Es kann festgehalten werden, dass die deutsche Strategie sowohl für die Initiative „Nederland Waterstofland“ (Wasserstoffland Niederlande) als auch für NortH2 Chancen bietet. So kann vom Rotterdamer Hafen importierter Wasserstoff ins nordeuropäische Hinterland weitergeleitet werden, während NortH2 über Groningen Seaports beträchtliche Mengen Nordseewasserstoff an deutsche Industriecluster wie das Ruhrgebiet liefern kann. Ein grünes nordeuropäisches Delta von Wasserstoffströmen, das durch ein intelligentes grenzüberschreitendes Wasserstoff-Backbone ermöglicht wird.
Um seine Wasserstoff-Ambitionen zu realisieren und das Gleichgewicht zwischen heimischer Produktion und Import zu optimieren, hat Deutschland einen nationalen Wasserstoffrat und einen nationalen Wasserstoff-Botschafter ernannt.
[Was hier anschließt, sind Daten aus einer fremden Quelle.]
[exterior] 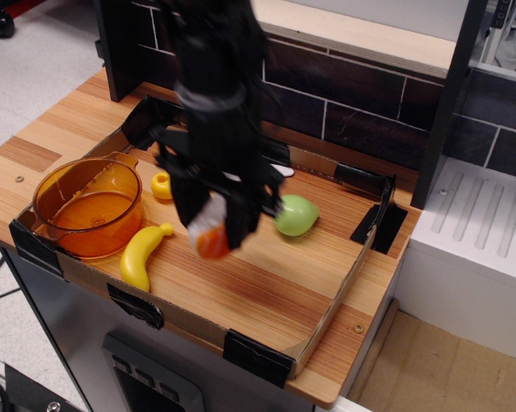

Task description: Take sushi out of pot

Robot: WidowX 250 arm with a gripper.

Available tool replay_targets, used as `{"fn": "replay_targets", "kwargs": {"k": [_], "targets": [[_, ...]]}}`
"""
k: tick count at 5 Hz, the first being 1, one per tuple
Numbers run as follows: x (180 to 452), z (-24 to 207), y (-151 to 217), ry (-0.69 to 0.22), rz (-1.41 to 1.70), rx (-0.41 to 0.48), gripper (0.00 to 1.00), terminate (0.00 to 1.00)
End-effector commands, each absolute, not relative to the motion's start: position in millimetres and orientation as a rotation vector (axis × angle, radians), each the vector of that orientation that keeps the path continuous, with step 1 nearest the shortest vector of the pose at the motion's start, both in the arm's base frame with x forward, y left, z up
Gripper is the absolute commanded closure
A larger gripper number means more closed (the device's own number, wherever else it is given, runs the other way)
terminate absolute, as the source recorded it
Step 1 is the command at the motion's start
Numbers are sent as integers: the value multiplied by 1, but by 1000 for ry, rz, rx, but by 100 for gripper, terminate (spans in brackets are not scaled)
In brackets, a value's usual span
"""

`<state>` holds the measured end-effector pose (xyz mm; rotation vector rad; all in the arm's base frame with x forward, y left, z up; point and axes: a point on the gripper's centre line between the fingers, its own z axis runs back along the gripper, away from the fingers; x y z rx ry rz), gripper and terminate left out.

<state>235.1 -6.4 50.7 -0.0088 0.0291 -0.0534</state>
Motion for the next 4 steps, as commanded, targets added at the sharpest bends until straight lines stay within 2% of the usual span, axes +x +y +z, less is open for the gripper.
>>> {"fn": "replay_targets", "kwargs": {"k": [1, 2, 3, 4], "targets": [[245, 20, -20, -13, -9, 21, 100, 0], [245, 17, -20, -36, -8, 31, 100, 0], [248, 28, -13, -43, 45, -7, 0, 0], [251, 53, -6, -64, 49, -43, 0, 0]]}}
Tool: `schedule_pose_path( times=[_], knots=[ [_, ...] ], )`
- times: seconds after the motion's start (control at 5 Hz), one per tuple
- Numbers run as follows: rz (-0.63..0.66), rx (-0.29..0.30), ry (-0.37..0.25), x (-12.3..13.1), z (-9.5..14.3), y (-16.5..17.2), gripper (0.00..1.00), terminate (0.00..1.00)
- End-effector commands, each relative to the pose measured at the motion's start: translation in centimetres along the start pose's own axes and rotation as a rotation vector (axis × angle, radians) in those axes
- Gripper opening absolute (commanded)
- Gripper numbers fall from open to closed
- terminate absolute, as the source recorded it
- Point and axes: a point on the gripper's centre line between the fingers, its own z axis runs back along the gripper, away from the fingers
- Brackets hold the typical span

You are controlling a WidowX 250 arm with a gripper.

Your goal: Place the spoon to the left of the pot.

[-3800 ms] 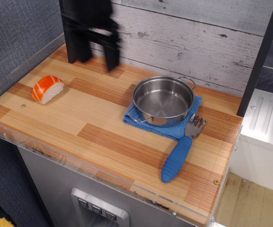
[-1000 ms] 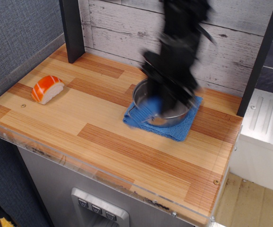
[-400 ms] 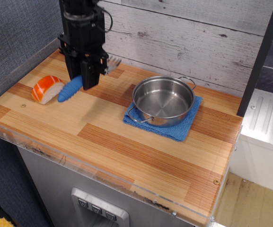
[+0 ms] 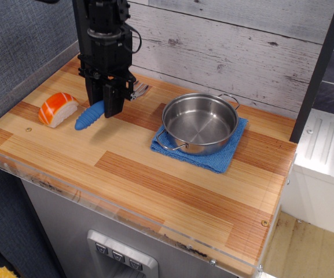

Sie sollen hinsichtlich der Synergien zwischen Elektronen und Molekülen, der Besteuerung von Emissionen, der Förderung von Innovationen und der Förderung des industriellen Umstiegs auf Wasserstoff zur Wärmeerzeugung oder als Rohstoff ihren Standpunkt darlegen. Wäre solch ein Wasserstoff-Botschafter vielleicht auch eine gute Idee für die neue Koalition in den Niederlanden? Einschließlich einer deutsch-niederländischen Wasserstoff-Agentur?